Source material =
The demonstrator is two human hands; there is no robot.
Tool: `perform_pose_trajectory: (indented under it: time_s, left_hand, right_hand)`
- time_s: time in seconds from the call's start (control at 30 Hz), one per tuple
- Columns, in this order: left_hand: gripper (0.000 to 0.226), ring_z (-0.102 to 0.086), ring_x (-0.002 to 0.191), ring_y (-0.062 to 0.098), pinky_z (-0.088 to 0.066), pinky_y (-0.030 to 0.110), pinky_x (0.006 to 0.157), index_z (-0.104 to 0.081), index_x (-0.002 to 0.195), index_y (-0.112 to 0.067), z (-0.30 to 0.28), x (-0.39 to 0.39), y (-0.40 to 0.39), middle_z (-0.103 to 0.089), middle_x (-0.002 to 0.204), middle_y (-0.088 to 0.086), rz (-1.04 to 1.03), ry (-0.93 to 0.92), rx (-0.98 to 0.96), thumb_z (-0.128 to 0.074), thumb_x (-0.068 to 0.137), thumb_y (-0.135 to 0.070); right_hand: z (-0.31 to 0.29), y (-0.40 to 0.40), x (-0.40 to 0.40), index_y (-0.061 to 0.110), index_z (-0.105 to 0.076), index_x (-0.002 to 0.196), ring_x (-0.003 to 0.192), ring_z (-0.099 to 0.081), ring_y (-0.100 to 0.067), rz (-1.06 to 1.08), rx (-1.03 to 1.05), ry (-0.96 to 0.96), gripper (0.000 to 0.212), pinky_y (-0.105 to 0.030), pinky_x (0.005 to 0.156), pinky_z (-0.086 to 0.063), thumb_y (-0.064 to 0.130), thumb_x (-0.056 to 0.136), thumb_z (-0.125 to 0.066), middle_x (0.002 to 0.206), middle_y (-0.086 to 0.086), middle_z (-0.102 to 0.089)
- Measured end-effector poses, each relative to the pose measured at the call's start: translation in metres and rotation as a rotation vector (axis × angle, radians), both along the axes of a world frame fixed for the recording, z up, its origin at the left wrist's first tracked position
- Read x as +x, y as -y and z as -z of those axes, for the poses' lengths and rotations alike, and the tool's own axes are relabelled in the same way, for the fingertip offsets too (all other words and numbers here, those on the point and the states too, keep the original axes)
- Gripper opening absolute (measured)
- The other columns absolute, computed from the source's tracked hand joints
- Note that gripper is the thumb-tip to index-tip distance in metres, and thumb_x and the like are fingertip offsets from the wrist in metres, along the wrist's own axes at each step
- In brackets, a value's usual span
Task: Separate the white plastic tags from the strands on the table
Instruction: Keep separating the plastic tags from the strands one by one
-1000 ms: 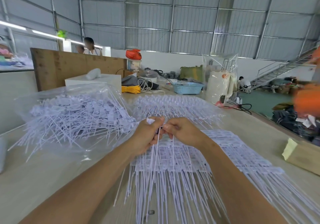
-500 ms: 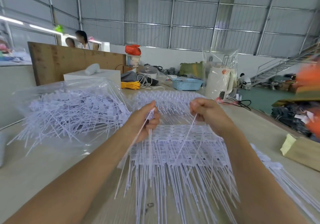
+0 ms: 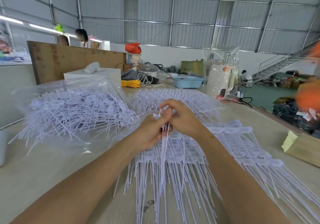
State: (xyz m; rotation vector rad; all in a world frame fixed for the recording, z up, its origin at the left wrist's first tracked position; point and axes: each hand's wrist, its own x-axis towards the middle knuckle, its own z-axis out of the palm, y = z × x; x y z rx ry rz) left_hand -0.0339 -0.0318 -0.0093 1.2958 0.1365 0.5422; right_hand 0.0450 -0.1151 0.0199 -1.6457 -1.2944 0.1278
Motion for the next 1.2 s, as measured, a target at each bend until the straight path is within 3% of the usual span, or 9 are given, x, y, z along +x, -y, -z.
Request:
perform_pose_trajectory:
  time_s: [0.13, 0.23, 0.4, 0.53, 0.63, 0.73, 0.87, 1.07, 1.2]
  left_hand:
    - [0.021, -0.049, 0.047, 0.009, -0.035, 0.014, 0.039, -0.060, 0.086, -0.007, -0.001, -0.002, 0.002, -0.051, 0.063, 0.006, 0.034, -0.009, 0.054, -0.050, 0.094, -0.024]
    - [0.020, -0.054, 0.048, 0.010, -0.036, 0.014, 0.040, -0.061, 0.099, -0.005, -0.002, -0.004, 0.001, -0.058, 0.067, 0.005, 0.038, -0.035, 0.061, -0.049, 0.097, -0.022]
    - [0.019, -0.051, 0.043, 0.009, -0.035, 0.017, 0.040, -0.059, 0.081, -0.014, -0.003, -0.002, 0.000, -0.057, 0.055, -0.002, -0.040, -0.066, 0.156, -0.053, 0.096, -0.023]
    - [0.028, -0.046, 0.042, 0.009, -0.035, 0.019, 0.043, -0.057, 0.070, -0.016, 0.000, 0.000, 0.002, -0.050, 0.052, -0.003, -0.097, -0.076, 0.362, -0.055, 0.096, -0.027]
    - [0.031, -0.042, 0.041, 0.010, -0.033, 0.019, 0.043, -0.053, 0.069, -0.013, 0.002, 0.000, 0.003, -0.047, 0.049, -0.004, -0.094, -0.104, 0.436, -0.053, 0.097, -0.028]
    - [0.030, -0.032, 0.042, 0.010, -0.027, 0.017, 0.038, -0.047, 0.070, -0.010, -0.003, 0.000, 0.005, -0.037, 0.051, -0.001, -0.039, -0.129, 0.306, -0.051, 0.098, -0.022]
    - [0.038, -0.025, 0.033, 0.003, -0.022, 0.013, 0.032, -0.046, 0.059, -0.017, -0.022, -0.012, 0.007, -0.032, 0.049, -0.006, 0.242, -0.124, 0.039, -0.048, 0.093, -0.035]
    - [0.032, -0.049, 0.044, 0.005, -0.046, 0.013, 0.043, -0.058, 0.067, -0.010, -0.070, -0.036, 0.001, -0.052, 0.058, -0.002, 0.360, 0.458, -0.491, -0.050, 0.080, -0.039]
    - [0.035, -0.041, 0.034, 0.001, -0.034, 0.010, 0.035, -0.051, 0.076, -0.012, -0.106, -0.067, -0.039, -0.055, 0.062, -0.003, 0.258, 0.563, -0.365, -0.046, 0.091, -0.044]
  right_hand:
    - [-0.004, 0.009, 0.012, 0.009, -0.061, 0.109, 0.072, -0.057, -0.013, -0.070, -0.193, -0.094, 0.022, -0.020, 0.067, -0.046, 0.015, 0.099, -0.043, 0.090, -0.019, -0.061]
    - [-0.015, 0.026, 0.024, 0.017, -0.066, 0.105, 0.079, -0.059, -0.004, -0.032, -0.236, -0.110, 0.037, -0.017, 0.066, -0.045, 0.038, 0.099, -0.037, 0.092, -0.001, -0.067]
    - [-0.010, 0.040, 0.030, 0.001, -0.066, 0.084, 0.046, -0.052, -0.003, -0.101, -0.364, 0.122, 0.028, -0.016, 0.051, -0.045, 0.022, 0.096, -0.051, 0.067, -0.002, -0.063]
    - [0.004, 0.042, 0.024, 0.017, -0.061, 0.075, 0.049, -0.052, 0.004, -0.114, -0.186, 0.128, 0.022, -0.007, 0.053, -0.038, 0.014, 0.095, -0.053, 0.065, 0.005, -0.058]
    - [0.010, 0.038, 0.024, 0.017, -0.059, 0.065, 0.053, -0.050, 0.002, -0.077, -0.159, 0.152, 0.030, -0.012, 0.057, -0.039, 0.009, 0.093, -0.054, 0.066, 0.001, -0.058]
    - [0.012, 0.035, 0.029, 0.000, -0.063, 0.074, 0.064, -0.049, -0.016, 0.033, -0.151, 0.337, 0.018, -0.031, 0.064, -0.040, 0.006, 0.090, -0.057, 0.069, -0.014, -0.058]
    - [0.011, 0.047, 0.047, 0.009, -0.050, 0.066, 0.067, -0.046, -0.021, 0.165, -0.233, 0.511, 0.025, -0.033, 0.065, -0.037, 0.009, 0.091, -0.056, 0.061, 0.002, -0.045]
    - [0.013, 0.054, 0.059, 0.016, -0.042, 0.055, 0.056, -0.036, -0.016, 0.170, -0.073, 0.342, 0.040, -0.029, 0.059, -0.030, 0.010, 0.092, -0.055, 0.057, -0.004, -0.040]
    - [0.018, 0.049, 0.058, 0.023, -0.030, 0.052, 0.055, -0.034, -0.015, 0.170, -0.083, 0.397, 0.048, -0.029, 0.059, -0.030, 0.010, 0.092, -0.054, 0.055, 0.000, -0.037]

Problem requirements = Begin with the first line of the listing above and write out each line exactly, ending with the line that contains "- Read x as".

Result =
The demonstrator is two human hands; there is no robot.
Tool: `perform_pose_trajectory: (indented under it: time_s, left_hand, right_hand)`
- time_s: time in seconds from the call's start (control at 30 Hz), one per tuple
- Columns, in this order: left_hand: gripper (0.000 to 0.226), ring_z (-0.102 to 0.086), ring_x (-0.002 to 0.191), ring_y (-0.062 to 0.098), pinky_z (-0.088 to 0.066), pinky_y (-0.030 to 0.110), pinky_x (0.006 to 0.157), index_z (-0.104 to 0.081), index_x (-0.002 to 0.195), index_y (-0.112 to 0.067), z (-0.30 to 0.28), x (-0.39 to 0.39), y (-0.40 to 0.39), middle_z (-0.103 to 0.089), middle_x (-0.002 to 0.204), middle_y (-0.088 to 0.086), rz (-1.04 to 1.03), ry (-0.93 to 0.92), rx (-0.98 to 0.96), thumb_z (-0.128 to 0.074), thumb_x (-0.068 to 0.137), thumb_y (-0.135 to 0.070); right_hand: z (-0.31 to 0.29), y (-0.40 to 0.40), x (-0.40 to 0.40), index_y (-0.061 to 0.110), index_z (-0.105 to 0.076), index_x (-0.002 to 0.196), ring_x (-0.003 to 0.192), ring_z (-0.099 to 0.081), ring_y (-0.100 to 0.067), rz (-1.06 to 1.08), rx (-1.03 to 1.05), ry (-0.96 to 0.96), gripper (0.000 to 0.212), pinky_y (-0.105 to 0.030), pinky_x (0.005 to 0.156), pinky_z (-0.086 to 0.063), thumb_y (-0.064 to 0.130), thumb_x (-0.056 to 0.136), thumb_z (-0.125 to 0.066), middle_x (0.002 to 0.206), middle_y (-0.086 to 0.086), middle_z (-0.102 to 0.089)
- Measured end-effector poses, each relative to the pose measured at the call's start: translation in metres and rotation as a rotation vector (axis × angle, radians), both along the axes of a world frame fixed for the recording, z up, its origin at the left wrist's first tracked position
- Read x as +x, y as -y and z as -z of those axes, for the poses' lengths and rotations alike, and the tool's own axes are relabelled in the same way, for the fingertip offsets too (all other words and numbers here, those on the point and the states too, keep the original axes)

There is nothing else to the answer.